- **Task details**
Retype the whole listing below exactly, keeping every picture out of it.
● ● ● ●
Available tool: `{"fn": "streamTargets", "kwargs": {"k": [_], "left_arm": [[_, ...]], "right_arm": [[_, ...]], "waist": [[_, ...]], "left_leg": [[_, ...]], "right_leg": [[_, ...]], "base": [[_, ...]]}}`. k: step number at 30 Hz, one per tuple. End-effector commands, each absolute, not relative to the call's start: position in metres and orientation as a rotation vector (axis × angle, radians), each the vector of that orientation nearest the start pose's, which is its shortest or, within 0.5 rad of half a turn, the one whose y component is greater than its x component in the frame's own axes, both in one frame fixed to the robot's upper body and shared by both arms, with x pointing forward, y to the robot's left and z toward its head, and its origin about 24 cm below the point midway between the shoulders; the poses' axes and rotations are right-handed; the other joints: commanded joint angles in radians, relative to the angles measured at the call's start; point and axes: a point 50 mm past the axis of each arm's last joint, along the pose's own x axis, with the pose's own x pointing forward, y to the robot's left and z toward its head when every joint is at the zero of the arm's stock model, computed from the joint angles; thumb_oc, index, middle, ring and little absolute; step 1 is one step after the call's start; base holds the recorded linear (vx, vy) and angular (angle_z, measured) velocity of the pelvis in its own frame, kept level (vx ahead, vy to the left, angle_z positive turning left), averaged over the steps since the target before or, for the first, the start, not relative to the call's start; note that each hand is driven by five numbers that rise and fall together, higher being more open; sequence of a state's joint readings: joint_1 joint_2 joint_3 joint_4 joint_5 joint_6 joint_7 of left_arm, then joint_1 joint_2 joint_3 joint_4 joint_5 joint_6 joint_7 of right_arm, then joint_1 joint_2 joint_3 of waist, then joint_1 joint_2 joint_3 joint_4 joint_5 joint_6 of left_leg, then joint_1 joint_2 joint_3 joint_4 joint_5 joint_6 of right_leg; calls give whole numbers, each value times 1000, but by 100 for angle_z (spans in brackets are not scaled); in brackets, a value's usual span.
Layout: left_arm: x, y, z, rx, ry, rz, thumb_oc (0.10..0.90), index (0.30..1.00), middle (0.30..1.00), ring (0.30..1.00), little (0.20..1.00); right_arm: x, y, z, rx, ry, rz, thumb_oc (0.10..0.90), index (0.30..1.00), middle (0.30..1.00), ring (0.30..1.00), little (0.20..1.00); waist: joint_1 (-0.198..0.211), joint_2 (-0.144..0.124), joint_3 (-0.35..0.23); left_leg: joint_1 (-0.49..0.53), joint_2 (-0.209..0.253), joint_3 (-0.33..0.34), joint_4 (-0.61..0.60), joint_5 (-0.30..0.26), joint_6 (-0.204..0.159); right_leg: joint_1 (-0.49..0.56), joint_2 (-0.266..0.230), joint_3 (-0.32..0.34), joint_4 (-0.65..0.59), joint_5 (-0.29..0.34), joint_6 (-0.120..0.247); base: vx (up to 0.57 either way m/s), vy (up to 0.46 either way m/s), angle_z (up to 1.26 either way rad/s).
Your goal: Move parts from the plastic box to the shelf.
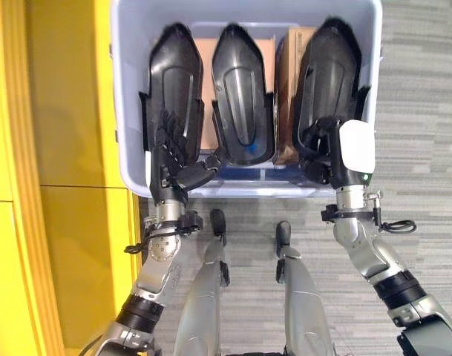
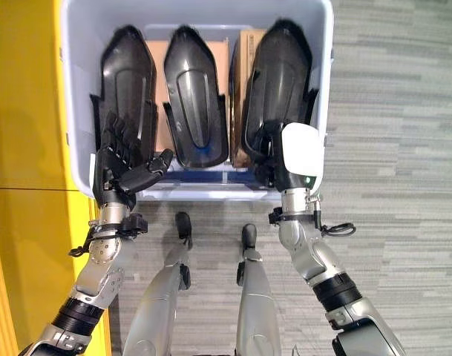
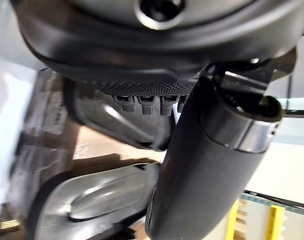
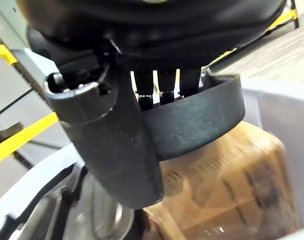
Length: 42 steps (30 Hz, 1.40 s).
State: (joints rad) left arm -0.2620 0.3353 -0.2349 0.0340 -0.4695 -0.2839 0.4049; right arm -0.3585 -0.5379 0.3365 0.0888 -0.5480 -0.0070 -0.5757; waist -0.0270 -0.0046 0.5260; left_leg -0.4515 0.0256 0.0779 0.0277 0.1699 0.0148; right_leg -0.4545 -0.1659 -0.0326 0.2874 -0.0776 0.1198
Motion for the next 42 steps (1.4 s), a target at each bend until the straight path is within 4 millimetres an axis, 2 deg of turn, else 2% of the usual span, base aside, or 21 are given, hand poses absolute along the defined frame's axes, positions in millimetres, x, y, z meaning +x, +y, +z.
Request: {"fn": "streamTargets", "kwargs": {"k": [1, 2, 3, 8, 11, 17, 23, 31, 37, 42], "left_arm": [[283, 167, 151, -255, -542, 69, 900, 1000, 1000, 1000, 1000], [283, 167, 150, -256, -540, 68, 900, 1000, 1000, 1000, 1000], [281, 169, 145, -244, -519, 65, 900, 1000, 1000, 1000, 1000], [281, 172, 135, -218, -477, 56, 900, 1000, 1000, 1000, 1000], [280, 174, 129, -214, -454, 51, 900, 1000, 1000, 1000, 1000], [280, 178, 123, -213, -431, 55, 900, 1000, 1000, 1000, 1000], [280, 175, 110, -214, -375, 36, 900, 1000, 1000, 1000, 1000], [273, 172, 91, -249, -291, 11, 900, 1000, 1000, 1000, 1000], [271, 174, 88, -267, -279, 18, 900, 1000, 1000, 1000, 1000], [268, 176, 82, -298, -254, 44, 900, 1000, 1000, 1000, 1000]], "right_arm": [[288, -165, 150, -954, -717, -194, 400, 300, 300, 300, 300], [288, -165, 150, -954, -716, -194, 400, 300, 300, 300, 300], [284, -166, 153, -950, -732, -191, 400, 300, 300, 300, 300], [279, -165, 163, -921, -776, -186, 400, 300, 300, 300, 300], [276, -161, 177, -875, -837, -189, 400, 300, 300, 300, 300], [274, -155, 192, -850, -917, -186, 400, 300, 300, 300, 300], [275, -150, 197, -857, -947, -164, 400, 300, 300, 300, 300], [273, -149, 198, -844, -961, -167, 400, 300, 300, 300, 300], [273, -147, 197, -851, -959, -153, 400, 300, 300, 300, 300], [276, -144, 201, -864, -974, -126, 400, 300, 300, 300, 300]], "waist": [[-1, -16, -51], [-1, -16, -50], [3, -21, -76], [7, -28, -133], [8, -34, -178], [8, -34, -224], [7, -23, -265], [2, -1, -335], [-1, 12, -353], [3, 38, -347]], "left_leg": [[74, 91, 31, 50, -139, -80], [77, 91, 31, 48, -139, -80], [105, 94, 33, 31, -134, -82], [168, 96, 41, -11, -125, -81], [214, 102, 60, -44, -118, -81], [265, 112, 81, -78, -105, -84], [308, 119, 86, -98, -99, -86], [368, 157, 101, -94, -94, -107], [393, 175, 97, -84, -92, -113], [403, 213, 71, -56, -64, -127]], "right_leg": [[215, -92, -41, -177, 90, 51], [218, -92, -42, -180, 91, 51], [244, -92, -45, -198, 96, 52], [293, -93, -45, -230, 106, 56], [317, -95, -39, -246, 115, 62], [342, -93, -34, -255, 106, 66], [373, -83, -34, -256, 84, 62], [436, -56, -29, -266, 46, 43], [455, -35, -24, -242, 14, 26], [452, 24, -28, -141, -61, -20]], "base": [[29, -5, 5], [33, -11, -4], [36, -9, -8], [13, -6, -4], [16, -20, -8], [14, -22, -11], [21, -38, -6], [18, -72, -3], [2, -70, -2], [-65, -138, 4]]}}
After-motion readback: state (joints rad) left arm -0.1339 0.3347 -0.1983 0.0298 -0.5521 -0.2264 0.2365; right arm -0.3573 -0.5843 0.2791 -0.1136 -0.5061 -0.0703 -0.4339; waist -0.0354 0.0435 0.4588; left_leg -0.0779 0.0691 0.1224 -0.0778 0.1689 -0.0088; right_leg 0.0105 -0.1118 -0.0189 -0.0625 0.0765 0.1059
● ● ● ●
- **Answer to the problem**
Available tool: `{"fn": "streamTargets", "kwargs": {"k": [_], "left_arm": [[_, ...]], "right_arm": [[_, ...]], "waist": [[_, ...]], "left_leg": [[_, ...]], "right_leg": [[_, ...]], "base": [[_, ...]]}}`. k: step number at 30 Hz, one per tuple. End-effector commands, each absolute, not relative to the call's start: position in metres and orientation as a rotation vector (axis × angle, radians), each the vector of that orientation nearest the start pose's, which is its shortest or, within 0.5 rad of half a turn, the one whose y component is greater than its x component in the frame's own axes, both in one frame fixed to the robot's upper body and shared by both arms, with x pointing forward, y to the robot's left and z toward its head, and its origin about 24 cm below the point midway between the shoulders; the poses' axes and rotations are right-handed; the other joints: commanded joint angles in radians, relative to the angles measured at the call's start; point and axes: a point 50 mm past the axis of each arm's last joint, along the pose's own x axis, with the pose's own x pointing forward, y to the robot's left and z toward its head when every joint is at the zero of the arm's stock model, computed from the joint angles; thumb_oc, index, middle, ring and little absolute; step 1 is one step after the call's start; base holds the recorded linear (vx, vy) and angular (angle_z, measured) velocity of the pelvis in its own frame, kept level (vx ahead, vy to the left, angle_z positive turning left), averaged over the steps since the target before or, for the first, the start, not relative to the call's start; note that each hand is driven by five numbers that rise and fall together, higher being more open; sequence of a state's joint readings: joint_1 joint_2 joint_3 joint_4 joint_5 joint_6 joint_7 of left_arm, then joint_1 joint_2 joint_3 joint_4 joint_5 joint_6 joint_7 of right_arm, then joint_1 joint_2 joint_3 of waist, then joint_1 joint_2 joint_3 joint_4 joint_5 joint_6 of left_leg, then joint_1 joint_2 joint_3 joint_4 joint_5 joint_6 of right_leg; calls give whole numbers, each value times 1000, but by 100 for angle_z (spans in brackets are not scaled); in brackets, a value's usual span.
Layout: left_arm: x, y, z, rx, ry, rz, thumb_oc (0.10..0.90), index (0.30..1.00), middle (0.30..1.00), ring (0.30..1.00), little (0.20..1.00); right_arm: x, y, z, rx, ry, rz, thumb_oc (0.10..0.90), index (0.30..1.00), middle (0.30..1.00), ring (0.30..1.00), little (0.20..1.00); waist: joint_1 (-0.198..0.211), joint_2 (-0.144..0.124), joint_3 (-0.35..0.23); left_leg: joint_1 (-0.49..0.53), joint_2 (-0.209..0.253), joint_3 (-0.33..0.34), joint_4 (-0.61..0.60), joint_5 (-0.30..0.26), joint_6 (-0.204..0.159); right_leg: joint_1 (-0.49..0.56), joint_2 (-0.266..0.230), joint_3 (-0.32..0.34), joint_4 (-0.65..0.59), joint_5 (-0.29..0.34), joint_6 (-0.120..0.247); base: vx (up to 0.57 either way m/s), vy (up to 0.46 either way m/s), angle_z (up to 1.26 either way rad/s).
Your goal: Move parts from the plastic box to the shelf.
Length: 42 steps (30 Hz, 1.40 s).
State: (joints rad) left arm -0.2620 0.3353 -0.2349 0.0340 -0.4695 -0.2839 0.4049; right arm -0.3585 -0.5379 0.3365 0.0888 -0.5480 -0.0070 -0.5757; waist -0.0270 -0.0046 0.5260; left_leg -0.4515 0.0256 0.0779 0.0277 0.1699 0.0148; right_leg -0.4545 -0.1659 -0.0326 0.2874 -0.0776 0.1198
Motion for the next 42 steps (1.4 s), a target at each bend until the straight path is within 4 millimetres an axis, 2 deg of turn, else 2% of the usual span, base aside, or 21 are given, hand poses absolute along the defined frame's axes, positions in millimetres, x, y, z meaning +x, +y, +z.
Request: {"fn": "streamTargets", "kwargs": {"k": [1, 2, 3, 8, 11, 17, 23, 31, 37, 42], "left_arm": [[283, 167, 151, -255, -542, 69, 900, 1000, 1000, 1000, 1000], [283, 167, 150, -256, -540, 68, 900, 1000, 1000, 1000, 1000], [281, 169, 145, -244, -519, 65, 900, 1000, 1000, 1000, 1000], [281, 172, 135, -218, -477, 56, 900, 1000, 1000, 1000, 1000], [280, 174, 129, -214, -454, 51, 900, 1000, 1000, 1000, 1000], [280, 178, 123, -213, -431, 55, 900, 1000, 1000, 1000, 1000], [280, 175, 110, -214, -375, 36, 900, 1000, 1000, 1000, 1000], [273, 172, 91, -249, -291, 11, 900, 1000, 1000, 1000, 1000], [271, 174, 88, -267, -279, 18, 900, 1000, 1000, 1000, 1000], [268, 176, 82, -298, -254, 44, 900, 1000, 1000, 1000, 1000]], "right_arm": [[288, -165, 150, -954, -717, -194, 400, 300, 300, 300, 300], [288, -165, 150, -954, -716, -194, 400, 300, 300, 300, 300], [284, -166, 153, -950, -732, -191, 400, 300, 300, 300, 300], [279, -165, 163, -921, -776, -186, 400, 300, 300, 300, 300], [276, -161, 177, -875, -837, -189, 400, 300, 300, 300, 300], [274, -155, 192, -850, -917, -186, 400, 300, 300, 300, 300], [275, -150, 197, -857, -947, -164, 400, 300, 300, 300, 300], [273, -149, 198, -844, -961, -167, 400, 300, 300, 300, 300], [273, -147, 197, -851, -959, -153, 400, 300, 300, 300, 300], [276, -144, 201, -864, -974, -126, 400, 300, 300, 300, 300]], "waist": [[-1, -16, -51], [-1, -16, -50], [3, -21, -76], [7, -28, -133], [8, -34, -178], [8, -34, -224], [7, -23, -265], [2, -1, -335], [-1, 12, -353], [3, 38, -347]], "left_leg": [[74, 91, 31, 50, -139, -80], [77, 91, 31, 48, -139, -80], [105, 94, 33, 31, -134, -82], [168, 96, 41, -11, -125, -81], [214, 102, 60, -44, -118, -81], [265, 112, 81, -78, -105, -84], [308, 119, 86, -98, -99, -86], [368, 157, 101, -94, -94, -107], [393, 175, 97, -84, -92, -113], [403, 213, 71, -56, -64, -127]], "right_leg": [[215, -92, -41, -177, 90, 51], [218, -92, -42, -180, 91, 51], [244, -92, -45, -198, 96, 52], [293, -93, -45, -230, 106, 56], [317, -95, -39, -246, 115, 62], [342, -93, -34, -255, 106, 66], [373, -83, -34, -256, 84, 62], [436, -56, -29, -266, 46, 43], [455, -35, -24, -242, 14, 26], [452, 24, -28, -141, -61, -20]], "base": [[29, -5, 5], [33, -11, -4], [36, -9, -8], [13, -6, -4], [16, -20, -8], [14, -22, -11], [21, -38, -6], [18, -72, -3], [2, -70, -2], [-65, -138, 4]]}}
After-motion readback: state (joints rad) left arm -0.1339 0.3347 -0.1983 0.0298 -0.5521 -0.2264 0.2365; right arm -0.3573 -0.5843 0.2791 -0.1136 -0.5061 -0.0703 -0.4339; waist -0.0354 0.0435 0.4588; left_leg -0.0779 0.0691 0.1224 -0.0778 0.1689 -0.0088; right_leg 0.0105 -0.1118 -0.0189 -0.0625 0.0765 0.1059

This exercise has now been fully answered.